PROBLEM STATEMENT: Please find the lines in the entries below that contain the word "robot", and copy each one.

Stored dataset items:
■ ■ ■
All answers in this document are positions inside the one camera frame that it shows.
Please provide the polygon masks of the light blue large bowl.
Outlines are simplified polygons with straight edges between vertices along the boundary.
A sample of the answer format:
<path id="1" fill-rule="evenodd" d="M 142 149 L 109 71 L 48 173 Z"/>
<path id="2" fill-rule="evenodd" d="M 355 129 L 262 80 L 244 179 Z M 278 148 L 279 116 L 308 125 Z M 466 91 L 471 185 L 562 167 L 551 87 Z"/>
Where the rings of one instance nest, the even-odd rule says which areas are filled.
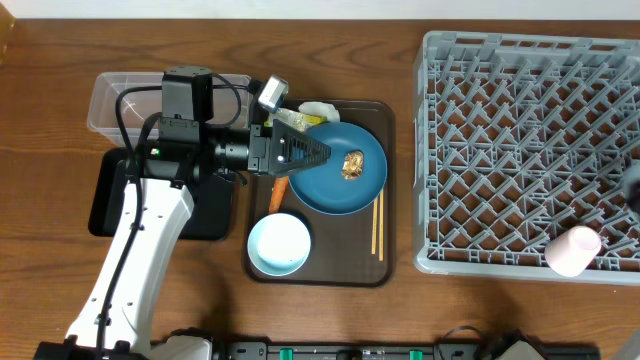
<path id="1" fill-rule="evenodd" d="M 299 218 L 276 213 L 259 220 L 247 240 L 250 263 L 261 273 L 283 277 L 300 269 L 311 252 L 311 235 Z"/>

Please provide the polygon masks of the dark blue plate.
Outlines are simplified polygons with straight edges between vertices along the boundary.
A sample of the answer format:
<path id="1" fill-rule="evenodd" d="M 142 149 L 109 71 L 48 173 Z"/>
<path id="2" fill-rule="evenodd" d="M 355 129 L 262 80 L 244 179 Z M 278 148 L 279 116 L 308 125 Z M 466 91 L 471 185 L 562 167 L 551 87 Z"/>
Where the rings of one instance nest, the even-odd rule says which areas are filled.
<path id="1" fill-rule="evenodd" d="M 388 163 L 379 141 L 366 129 L 346 122 L 314 126 L 307 134 L 331 148 L 328 161 L 290 177 L 290 186 L 308 207 L 329 215 L 347 215 L 371 204 L 386 184 Z M 362 174 L 347 180 L 342 168 L 347 154 L 364 155 Z"/>

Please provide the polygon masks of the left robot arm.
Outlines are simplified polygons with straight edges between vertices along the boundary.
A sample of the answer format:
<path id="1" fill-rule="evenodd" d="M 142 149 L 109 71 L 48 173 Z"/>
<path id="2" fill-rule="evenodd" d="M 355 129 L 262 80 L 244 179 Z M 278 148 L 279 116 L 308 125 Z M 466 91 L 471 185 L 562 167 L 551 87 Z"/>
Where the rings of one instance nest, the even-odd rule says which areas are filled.
<path id="1" fill-rule="evenodd" d="M 168 68 L 157 89 L 162 109 L 136 141 L 123 138 L 124 199 L 109 252 L 94 288 L 61 343 L 42 342 L 37 359 L 215 359 L 215 341 L 198 330 L 151 342 L 154 309 L 179 235 L 195 208 L 194 191 L 212 177 L 245 172 L 282 177 L 318 167 L 329 146 L 275 120 L 254 124 L 240 139 L 215 124 L 213 92 L 238 89 L 200 66 Z"/>

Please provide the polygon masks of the brown food scrap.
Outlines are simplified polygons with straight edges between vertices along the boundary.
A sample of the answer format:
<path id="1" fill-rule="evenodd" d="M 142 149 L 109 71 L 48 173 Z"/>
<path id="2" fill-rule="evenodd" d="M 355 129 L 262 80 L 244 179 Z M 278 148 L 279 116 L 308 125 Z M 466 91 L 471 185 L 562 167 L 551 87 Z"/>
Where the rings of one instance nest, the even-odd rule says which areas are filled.
<path id="1" fill-rule="evenodd" d="M 364 154 L 360 150 L 351 151 L 344 157 L 341 174 L 345 180 L 356 180 L 363 172 Z"/>

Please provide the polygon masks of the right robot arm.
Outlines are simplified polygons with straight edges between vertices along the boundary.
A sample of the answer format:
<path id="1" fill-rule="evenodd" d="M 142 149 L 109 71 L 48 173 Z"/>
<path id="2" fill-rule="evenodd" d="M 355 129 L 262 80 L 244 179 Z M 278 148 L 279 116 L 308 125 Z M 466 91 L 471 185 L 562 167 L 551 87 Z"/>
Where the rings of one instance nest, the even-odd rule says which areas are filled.
<path id="1" fill-rule="evenodd" d="M 639 183 L 640 183 L 640 167 L 639 163 L 633 163 L 623 174 L 621 186 L 625 203 L 628 208 L 639 216 Z"/>

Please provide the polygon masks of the pink cup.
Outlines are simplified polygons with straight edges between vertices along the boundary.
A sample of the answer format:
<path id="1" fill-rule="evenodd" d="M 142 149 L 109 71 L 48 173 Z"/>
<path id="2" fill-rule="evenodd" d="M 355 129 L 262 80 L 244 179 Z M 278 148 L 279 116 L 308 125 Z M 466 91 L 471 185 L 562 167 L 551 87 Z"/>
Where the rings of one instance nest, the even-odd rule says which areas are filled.
<path id="1" fill-rule="evenodd" d="M 600 235 L 586 226 L 575 226 L 551 241 L 544 251 L 549 267 L 564 277 L 581 274 L 600 252 Z"/>

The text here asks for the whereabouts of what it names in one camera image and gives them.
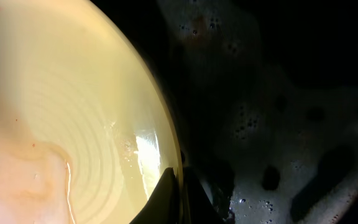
■ ■ ■
YOUR SOLUTION:
Please provide the polygon masks of the left robot arm.
Please provide the polygon masks of the right robot arm.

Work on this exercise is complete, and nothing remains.